Fiz um gesto de rainha, que encerra a audiência. Eles se viraram um para o outro e estenderam-se hesitantemente as mãos. Era o que cabia fazer, eles sentiram.
Eu, com minha postura, não de simples patroa, mas rainha, não dera margem para outro desfecho. Eles se retiraram. Eu permaneci longamente no trono, solitária. Eu vivera o momento mais alto da minha vida. E senti que ele não excluia a Poesia..." (Alma Welt)

domingo, 15 de janeiro de 2012

As Palavras da Matilde (crônica de Alma Welt)

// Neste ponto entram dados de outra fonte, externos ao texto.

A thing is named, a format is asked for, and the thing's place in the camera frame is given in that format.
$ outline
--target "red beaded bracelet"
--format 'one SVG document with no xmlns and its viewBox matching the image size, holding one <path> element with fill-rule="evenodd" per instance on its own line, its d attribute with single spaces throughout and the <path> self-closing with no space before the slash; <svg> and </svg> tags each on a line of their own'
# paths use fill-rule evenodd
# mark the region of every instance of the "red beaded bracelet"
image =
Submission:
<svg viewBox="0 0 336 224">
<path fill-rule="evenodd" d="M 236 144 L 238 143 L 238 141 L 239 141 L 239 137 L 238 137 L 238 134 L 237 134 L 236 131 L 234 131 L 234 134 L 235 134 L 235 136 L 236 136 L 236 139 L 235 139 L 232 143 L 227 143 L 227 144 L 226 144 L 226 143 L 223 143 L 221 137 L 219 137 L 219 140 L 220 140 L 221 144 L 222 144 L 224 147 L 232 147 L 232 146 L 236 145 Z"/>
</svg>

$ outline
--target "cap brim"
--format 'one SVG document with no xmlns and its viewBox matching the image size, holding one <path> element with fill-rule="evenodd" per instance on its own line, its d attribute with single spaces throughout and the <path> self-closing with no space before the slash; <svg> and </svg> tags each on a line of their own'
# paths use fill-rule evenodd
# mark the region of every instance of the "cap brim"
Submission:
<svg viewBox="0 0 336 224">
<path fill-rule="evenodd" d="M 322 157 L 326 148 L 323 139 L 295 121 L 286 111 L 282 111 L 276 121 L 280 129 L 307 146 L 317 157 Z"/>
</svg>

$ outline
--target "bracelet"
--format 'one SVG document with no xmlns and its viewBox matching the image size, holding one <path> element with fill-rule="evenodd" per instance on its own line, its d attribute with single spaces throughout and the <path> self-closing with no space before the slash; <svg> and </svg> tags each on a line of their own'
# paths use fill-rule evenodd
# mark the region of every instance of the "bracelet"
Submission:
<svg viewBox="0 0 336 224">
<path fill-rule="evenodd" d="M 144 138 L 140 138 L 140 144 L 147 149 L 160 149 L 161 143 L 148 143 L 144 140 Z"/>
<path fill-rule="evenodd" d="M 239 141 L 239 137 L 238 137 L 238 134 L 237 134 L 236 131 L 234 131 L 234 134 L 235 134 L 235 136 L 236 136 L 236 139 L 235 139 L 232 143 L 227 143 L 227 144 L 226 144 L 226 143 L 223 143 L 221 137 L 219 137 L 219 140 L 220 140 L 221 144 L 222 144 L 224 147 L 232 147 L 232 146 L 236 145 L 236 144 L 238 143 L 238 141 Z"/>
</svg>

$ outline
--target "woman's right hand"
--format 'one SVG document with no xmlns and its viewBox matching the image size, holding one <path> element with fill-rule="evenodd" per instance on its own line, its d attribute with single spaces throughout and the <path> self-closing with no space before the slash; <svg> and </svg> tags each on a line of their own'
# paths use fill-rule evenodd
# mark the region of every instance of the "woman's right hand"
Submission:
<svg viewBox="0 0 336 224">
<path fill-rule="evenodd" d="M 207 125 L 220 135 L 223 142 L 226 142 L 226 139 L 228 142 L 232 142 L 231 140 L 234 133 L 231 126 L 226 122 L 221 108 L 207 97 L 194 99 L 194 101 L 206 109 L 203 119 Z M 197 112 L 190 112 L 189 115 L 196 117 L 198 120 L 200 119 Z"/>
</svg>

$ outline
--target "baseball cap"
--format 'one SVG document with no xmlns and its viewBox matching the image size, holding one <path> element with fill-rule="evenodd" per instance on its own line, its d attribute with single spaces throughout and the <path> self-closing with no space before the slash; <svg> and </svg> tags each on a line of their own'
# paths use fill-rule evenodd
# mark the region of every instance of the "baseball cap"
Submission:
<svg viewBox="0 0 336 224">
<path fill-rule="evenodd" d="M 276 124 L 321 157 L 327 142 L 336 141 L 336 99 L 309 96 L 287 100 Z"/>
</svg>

Supondo que o clima decadente desta estância povoada de memórias muito mais antigas que os meus avós, que nela plantaram o vinhedo, está me contaminando com sua melancolia e dissipação, cheguei a lamentá-lo diante da Matilde, minha eterna ex-babá, que me restou como única confidente, embora seja tão... digamos, "pé-na-terra". Mas sua reação me fez pensar, como outrora, fonte de equilíbrio que tantas vezes foi para o meu coração. "Que esperavas, Alma? Isso que tu chamas de "decadência da estância", existe sim, posso vê-la, mas emana de ti mesma, dessa tua solidão, desse teu orgulho que não te deixou ser mulher de um homem, ser uma esposa e mãe! Que te faz permanecer nesse sonho de escrever versos, como se isso desse camisa a alguém! Isso está te matando, guria, não vês?"
Eu a ouço e, de repente deixo escapar um soluço imenso, corro para o quarto e... escrevo isto! Sim, isto que escrevo agora! Estou irremediavelmente perdida! (Alma Welt)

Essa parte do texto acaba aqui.